Of course, elevated geopolitical tensions in the Middle East between Iran and Israel have also dented sentiment recently. The threat of another major war that could have an equally disruptive impact on global oil supply continues to hang.
Bitcoin Halving to Suppress the BTC Price
Nerves are also growing that the upcoming Bitcoin halving could be a “sell-the-news” event.
Widely followed crypto research house 10x Research recently predicted that miners could dump $5 billion of BTC after the halving.
The sell pressure could continue for as much as 4-6 months, meaning the next leg higher in the BTC market might have to wait until October this year.
Bitcoin miners could sell $5 billion worth of BTC after halving , analysts at 10x Research believe .
The pressure on BTC from miners can continue for 4-6 months, and only then will a “post-halving rally” begin.
This has happened historically, analysts say. The chart shows an… pic.twitter.com/gyxniDON8h
— Crypto 4 Light (@vladi4light) April 15, 2024
That’s plenty of reasons for Bitcoin investors who are sat on substantial paper gains to take profit.
Here’s Where the Bitcoin Price is Headed Next
After its bearish break out of its recent pennant structure consolidation pattern last weekend, Bitcoin’s technical outlook took a turn for the worse.
However, now it has hit $60,000 and tested its March lows, the first profit-target of the bears has been hit.
The key question now is whether Bitcoin can hold above $60,000 support.
All of the above-mentioned arguments – i.e. slowing ETF flows, growing macro headwinds, potential post-halving sell pressure – suggests risks are tilted to a near-term break into the $50,000s.
However, it’s worth noting that the latest pullback in the Bitcoin price has flushed significant froth out of the market.
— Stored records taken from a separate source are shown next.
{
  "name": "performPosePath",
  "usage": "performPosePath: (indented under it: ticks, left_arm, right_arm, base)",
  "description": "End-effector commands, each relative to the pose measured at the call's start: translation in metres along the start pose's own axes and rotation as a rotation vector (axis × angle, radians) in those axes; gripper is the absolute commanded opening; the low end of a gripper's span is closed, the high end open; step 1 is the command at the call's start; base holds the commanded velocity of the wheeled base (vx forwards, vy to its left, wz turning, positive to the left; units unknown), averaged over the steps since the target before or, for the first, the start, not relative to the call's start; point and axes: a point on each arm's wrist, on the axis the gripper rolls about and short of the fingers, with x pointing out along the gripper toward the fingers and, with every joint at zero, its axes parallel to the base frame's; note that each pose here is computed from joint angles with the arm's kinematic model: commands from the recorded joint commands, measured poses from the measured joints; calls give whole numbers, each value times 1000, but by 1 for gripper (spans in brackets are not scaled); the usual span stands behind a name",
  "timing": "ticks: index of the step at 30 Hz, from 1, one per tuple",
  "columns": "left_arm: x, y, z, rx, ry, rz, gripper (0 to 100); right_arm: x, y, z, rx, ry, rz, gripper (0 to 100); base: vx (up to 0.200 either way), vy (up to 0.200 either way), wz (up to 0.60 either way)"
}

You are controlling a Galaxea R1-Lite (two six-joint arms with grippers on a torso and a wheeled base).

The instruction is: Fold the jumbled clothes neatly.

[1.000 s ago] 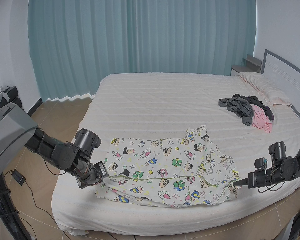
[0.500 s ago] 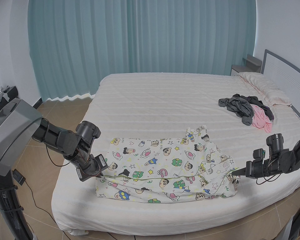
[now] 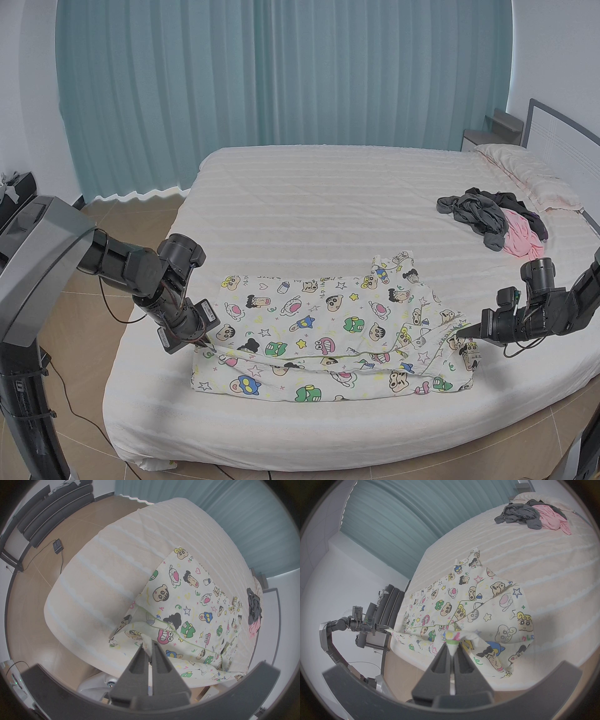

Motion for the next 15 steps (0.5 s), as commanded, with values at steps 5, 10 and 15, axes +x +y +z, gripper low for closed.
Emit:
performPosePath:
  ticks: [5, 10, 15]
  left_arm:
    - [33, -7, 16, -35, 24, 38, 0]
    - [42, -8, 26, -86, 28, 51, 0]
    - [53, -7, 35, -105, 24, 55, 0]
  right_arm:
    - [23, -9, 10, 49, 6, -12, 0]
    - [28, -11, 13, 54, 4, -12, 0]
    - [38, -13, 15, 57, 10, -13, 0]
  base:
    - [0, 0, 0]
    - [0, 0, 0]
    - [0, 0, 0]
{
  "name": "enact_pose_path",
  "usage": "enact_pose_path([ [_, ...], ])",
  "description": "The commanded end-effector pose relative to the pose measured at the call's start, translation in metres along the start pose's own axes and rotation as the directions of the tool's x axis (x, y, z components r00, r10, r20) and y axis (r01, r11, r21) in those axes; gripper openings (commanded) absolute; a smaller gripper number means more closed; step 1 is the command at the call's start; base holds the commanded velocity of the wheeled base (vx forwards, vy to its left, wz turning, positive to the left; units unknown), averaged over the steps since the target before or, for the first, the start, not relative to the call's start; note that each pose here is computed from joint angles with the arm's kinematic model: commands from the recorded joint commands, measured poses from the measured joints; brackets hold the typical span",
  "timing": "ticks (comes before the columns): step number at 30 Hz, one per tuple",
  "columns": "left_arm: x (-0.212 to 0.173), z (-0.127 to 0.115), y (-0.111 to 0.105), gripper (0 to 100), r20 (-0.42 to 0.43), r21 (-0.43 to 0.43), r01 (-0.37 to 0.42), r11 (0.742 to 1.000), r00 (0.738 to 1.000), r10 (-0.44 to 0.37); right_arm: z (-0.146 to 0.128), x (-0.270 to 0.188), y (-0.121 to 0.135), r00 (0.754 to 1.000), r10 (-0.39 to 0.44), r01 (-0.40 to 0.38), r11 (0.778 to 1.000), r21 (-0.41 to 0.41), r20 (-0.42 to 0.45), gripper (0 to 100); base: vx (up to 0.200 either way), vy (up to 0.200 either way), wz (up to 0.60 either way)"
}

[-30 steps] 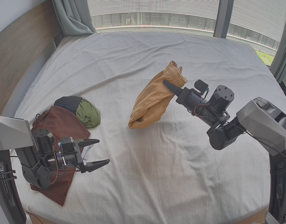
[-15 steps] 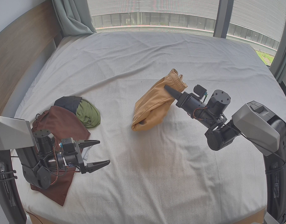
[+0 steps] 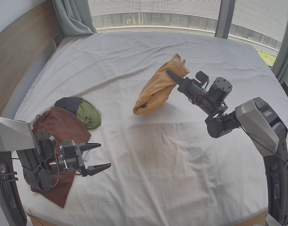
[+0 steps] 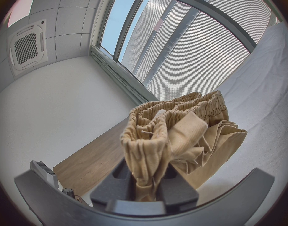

As recently as the 28th of March, the value of open leveraged futures positions (or open interest) was $36.31 billion. It was last 22% lower at $28.64 billion, as per coinglass.com data.
The latest pullback has seen open interest in the futures market drop substantially. Source: coinglass.com
Meanwhile, funding rates to open leveraged Bitcoin futures positions recently flipped negative for the first time in over 6 months.
This suggests weakness in demand amongst traders to take out leveraged long bets, and perhaps rising appetite to go short.
Futures funding rates recently went negative for the first time in over 6 months, suggesting demand for long positions has substantially weakened. Source: coinglass.com
A less frothy market suggests that the foundations are there for a more sustained recovery in the price.
That being said, if fundamentals continue to deteriorate, a sustained breakdown into the $50,000s remains the most probably outcome.
Once the $60,000 support zone goes, a swift drop back to the next major support level at $53,000 is likely.
A break below $60,000 could see the Bitcoin price quickly dip to $53,000 support. Source: TradingView
Investors to Buy the Dip?
But once the BTC price drops back to these areas, we could see major investors stepping in to buy the dip.
Bitcoin’s long-term outlook remains highly positive. The narrative that it is “digital gold” continues to gain ground.
Many major US brokerages and wirehouses are yet to offer spot Bitcoin ETFs to clients, so access will continue to widen.
US government deficit spending is likely to remain high on election year. And the US election could see the US regulatory landscape swivel more pro-crypto.
Meanwhile, the Fed is still expected to start cutting rates, just a little later than the market’s had been hoping.
Meanwhile, once post-halving miner sell pressure eases, the lower BTC issuance rate will start acting as more of a tailwind.
On Saturday, the rate of BTC issuance to miners will drop 50% from 6.25 BTC per block to 3.125.
Bitcoin remains on course to hit and likely exceed $100,000 in the coming years. And if anything happened to force the Fed to start cutting interest rates sooner, expect the gains to come sooner.